## How to complete this task
Once you know how many lines below hold "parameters", reply with that number and add nothing.

## Raw data
BEGIN

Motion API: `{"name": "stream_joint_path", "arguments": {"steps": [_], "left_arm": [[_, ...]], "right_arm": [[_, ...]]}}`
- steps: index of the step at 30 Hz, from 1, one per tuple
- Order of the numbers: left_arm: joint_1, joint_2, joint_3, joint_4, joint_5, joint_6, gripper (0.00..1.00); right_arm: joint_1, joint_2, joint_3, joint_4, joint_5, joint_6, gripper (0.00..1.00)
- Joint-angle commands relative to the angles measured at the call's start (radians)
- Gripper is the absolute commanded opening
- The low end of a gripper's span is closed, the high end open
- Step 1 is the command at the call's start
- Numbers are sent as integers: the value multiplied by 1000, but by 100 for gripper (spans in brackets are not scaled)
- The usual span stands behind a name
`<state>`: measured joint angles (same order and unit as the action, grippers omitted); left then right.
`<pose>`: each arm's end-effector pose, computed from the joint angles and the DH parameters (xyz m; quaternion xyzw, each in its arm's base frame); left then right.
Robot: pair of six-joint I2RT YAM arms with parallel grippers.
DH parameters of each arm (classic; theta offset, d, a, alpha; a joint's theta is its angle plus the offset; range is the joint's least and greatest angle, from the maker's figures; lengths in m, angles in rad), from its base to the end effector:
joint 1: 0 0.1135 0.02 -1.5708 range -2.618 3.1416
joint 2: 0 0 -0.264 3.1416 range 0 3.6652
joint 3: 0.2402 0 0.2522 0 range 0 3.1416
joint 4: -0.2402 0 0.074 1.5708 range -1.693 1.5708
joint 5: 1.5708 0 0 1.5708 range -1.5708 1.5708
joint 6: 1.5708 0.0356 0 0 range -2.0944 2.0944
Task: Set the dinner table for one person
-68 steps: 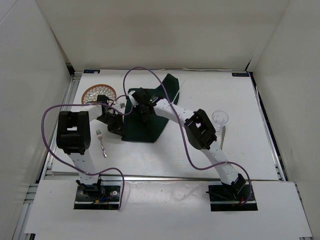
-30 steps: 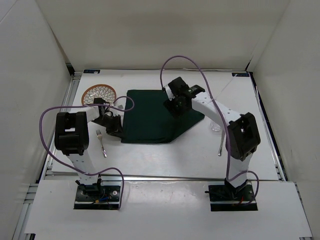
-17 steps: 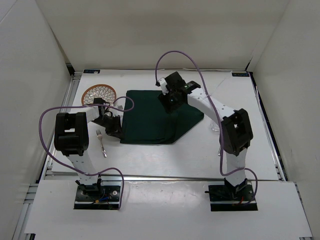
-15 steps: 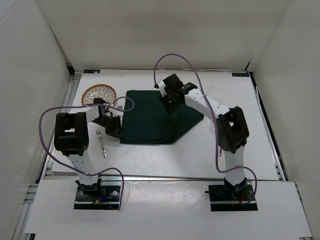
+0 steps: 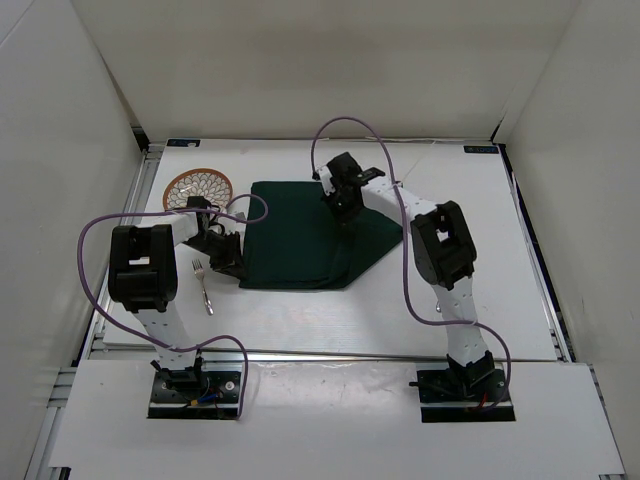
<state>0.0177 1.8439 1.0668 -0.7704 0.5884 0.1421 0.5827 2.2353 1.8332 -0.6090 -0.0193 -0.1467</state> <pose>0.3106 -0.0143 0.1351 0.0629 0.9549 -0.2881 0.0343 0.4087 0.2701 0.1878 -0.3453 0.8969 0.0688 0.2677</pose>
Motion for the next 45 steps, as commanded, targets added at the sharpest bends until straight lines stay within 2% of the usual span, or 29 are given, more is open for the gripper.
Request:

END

## Answer to this exercise
2